Why You Should Consider More than Expected Maximum Values When Choosing SQL Server Column Datatypes

When designing a SQL Server database, one of the first tasks is deciding what datatype to use for each column. A common rule of thumb is to choose a datatype that fits the largest value you expect to store. For example, if you know an INT will comfortably hold all expe1cted order quantities, then it seems like a safe choice.

But that logic can fall short in some cases. It completely ignores an important consideration – aggregate queries.

The datatype you pick not only limits the values that can be stored, but also governs how SQL Server calculates aggregates such as SUM(), COUNT(), and AVG(). That means a column design that looks perfectly reasonable on paper may still cause errors once totals start to grow.

The Gap Between Row Limits and Aggregate Limits

The maximum column value tells you the largest single number you can insert into a row. But what happens when you add up thousands or millions of those numbers? The aggregate may exceed the datatype’s range even if each row is perfectly valid. This can result in errors if you’re not careful.

For example:

  • INT can hold up to 2,147,483,647.
  • If you sum just three rows containing 2,000,000,000 each, the total is 6,000,000,000 – well beyond the INT range.

This is why designing solely around the maximum expected column value can be misleading. The column might accept all your rows, but aggregate queries against it may still fail.

Example

Here’s a simple script to illustrate the problem:

-- Drop the table if it already exists
DROP TABLE IF EXISTS dbo.SalesData;
GO

-- Create table with an INT column
CREATE TABLE dbo.SalesData
(
    Id INT IDENTITY PRIMARY KEY,
    Quantity INT NOT NULL
);
GO

-- Insert three very large values
INSERT INTO dbo.SalesData (Quantity)
VALUES (2000000000), (2000000000), (2000000000);
GO

Now let’s run an aggregate query:

SELECT SUM(Quantity) AS TotalQuantity
FROM dbo.SalesData;

Result:

Msg 8115, Level 16, State 2, Line 1
Arithmetic overflow error converting expression to data type int.
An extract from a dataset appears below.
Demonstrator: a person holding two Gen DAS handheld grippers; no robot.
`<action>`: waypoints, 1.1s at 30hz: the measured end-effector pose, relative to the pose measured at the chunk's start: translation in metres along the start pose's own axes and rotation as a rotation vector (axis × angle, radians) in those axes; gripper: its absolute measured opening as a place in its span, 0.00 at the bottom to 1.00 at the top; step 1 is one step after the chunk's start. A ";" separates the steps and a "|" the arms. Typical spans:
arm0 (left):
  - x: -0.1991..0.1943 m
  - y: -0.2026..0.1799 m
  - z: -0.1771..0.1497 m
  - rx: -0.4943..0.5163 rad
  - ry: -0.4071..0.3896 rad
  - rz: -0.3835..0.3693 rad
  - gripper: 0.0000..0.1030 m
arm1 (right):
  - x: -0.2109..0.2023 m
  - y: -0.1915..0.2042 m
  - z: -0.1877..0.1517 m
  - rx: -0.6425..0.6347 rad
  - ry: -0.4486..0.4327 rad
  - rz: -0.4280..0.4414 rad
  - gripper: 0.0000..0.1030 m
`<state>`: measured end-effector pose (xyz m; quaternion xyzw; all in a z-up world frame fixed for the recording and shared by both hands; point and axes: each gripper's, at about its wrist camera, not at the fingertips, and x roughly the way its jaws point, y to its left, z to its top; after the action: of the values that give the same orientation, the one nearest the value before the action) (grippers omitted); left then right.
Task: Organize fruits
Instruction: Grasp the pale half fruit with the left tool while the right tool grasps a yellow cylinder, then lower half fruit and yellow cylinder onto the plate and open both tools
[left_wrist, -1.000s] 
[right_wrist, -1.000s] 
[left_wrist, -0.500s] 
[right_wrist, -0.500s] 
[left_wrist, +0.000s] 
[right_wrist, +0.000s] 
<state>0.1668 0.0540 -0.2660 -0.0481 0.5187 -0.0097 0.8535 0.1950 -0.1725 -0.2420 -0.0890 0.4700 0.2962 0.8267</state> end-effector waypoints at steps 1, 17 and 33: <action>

Although each row is valid, the total exceeds what an INT can hold, and SQL Server raises an arithmetic overflow error.

Fortunately, all is not lost. We can cast to a larger type before aggregating:

SELECT SUM(CAST(Quantity AS BIGINT)) AS TotalQuantity
FROM dbo.SalesData;

Result:

6000000000

Now the query succeeds, because BIGINT can handle much larger numbers.

Rethinking Datatype Choice

This raises an interesting design question: should you always choose the larger datatype (for example, BIGINT instead of INT) to avoid these issues?

The answer generally depends on the use case:

  • If the column will rarely be aggregated, choosing the smaller type is usually fine. It saves storage and keeps indexes lean. Just remember to cast to a larger type when you do run aggregates.
  • If the column will frequently be aggregated in reports, analytics, or totals across very large datasets, choosing BIGINT (or even DECIMAL) from the start may be safer. That way, you avoid constantly adding casts and reduce the risk of overflow errors sneaking into queries.

In other words, the maximum column value is only one factor. You also need to think about how the column will be used in queries.

Guidelines to Keep in Mind

  • Plan for aggregates as well as row values when choosing datatypes.
  • For columns that will be summed or averaged at scale, you might prefer to use BIGINT or DECIMAL for the column’s data type.
  • Use COUNT_BIG() instead of COUNT() for very large rowsets.
  • Casting in queries is a practical workaround, but only if developers are consistently aware of the need.

Conclusion

Choosing datatypes in SQL Server isn’t just about fitting the largest row value. It’s also about ensuring that your schema supports the kinds of queries your application will run. By considering aggregate queries during design, you can avoid unexpected overflow errors and build a database that’s both efficient and reliable.